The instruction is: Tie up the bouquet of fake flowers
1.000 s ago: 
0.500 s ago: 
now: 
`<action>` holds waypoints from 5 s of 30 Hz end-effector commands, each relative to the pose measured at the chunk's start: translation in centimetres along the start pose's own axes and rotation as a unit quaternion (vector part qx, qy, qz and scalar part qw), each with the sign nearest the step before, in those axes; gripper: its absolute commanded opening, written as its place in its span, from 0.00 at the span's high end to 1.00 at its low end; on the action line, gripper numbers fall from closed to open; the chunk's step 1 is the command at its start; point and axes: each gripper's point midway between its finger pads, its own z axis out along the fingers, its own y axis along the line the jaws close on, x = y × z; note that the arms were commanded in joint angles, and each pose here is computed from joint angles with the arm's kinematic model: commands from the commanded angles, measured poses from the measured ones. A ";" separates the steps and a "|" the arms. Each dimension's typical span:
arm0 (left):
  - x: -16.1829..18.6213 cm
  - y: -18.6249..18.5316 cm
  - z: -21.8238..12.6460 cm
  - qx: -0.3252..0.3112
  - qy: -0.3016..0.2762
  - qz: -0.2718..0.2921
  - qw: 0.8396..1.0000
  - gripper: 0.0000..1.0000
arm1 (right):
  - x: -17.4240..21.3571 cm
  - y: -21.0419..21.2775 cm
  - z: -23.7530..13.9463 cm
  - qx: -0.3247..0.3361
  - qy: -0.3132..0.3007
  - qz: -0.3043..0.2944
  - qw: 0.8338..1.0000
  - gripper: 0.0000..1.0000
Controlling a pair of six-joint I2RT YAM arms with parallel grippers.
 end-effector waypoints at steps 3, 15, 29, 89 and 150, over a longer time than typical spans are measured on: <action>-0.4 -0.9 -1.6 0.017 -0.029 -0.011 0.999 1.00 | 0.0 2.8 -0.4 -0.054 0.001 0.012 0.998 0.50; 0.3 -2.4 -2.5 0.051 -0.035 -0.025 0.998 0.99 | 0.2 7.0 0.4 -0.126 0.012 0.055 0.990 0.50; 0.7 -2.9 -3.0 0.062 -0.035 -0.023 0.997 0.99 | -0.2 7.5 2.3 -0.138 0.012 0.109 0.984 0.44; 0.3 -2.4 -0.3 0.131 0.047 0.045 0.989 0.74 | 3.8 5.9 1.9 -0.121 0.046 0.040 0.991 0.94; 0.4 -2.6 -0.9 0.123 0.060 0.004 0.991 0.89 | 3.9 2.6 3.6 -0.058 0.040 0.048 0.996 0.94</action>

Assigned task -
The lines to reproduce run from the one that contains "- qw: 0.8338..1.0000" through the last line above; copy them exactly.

Solution below -
  - qw: 0.8338..1.0000
  - gripper: 0.0000..1.0000
Controlling a pair of six-joint I2RT YAM arms with parallel grippers.
 end-effector waypoints at steps 3, 15, 29, 89 and 150, over a longer time than typical spans are measured on: <action>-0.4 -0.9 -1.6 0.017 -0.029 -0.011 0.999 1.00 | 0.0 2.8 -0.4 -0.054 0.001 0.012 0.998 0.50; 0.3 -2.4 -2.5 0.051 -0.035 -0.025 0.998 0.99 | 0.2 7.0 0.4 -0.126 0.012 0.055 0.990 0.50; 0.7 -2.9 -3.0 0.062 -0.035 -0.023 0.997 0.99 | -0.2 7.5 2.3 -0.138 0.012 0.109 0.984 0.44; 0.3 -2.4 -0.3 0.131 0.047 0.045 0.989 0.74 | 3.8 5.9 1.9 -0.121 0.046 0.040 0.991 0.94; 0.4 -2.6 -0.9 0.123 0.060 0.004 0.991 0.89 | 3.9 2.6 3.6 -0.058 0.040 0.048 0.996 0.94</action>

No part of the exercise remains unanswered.